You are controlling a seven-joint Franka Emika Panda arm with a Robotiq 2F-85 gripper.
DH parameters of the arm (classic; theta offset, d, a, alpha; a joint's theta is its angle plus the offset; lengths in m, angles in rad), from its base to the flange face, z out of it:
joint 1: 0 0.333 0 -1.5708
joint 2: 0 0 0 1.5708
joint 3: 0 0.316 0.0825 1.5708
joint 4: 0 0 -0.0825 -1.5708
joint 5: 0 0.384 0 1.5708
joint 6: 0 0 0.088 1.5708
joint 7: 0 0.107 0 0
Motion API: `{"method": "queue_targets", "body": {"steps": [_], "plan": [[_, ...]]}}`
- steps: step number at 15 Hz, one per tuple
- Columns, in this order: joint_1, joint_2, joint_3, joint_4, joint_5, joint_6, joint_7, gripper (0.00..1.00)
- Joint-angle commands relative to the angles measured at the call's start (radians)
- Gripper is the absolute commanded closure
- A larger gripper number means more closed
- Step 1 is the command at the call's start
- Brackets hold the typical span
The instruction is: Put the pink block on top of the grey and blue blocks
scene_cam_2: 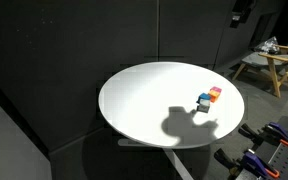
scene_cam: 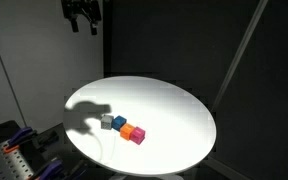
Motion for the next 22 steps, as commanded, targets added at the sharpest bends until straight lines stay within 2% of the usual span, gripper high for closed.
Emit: {"method": "queue_targets", "body": {"steps": [1,7,15,22], "plan": [[0.007,0.000,-0.005,0.003,-0.003,-0.002,0.003,0.00],[0.007,0.000,-0.009,0.007,-0.001,-0.001,-0.001,0.00],[-0.005,0.044,-0.089,0.055,0.028,0.010,-0.053,0.00],[-0.003,0.133,-0.147,0.069,0.110,0.130,-0.119,0.00]]}}
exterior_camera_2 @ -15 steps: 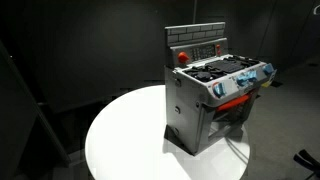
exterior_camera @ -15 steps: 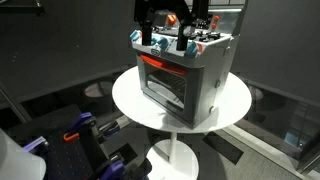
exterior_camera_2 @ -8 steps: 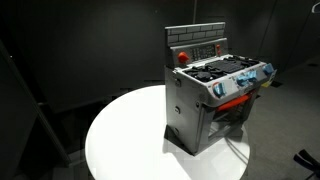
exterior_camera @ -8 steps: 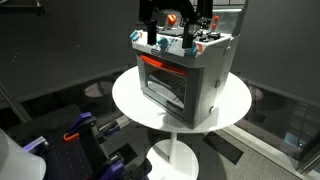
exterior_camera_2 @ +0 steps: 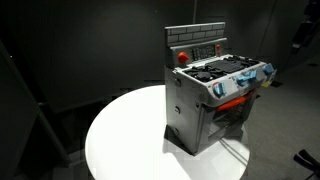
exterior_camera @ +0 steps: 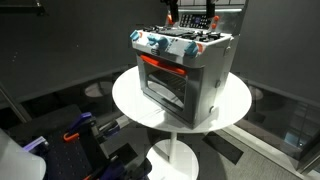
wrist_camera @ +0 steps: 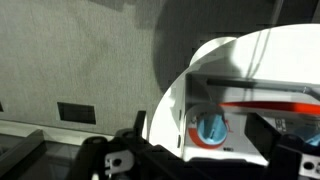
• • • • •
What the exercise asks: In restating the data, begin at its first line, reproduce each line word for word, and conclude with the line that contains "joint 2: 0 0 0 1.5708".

Answer section:
You are controlling a seven-joint Franka Emika Panda arm with a Robotiq 2F-85 gripper.
DH parameters of the arm (classic; theta offset, d, a, alpha; a joint's theta is its angle plus the offset; lengths in m, angles in rad), from its base to the flange face, z out of it:
joint 1: 0 0.333 0 -1.5708
joint 2: 0 0 0 1.5708

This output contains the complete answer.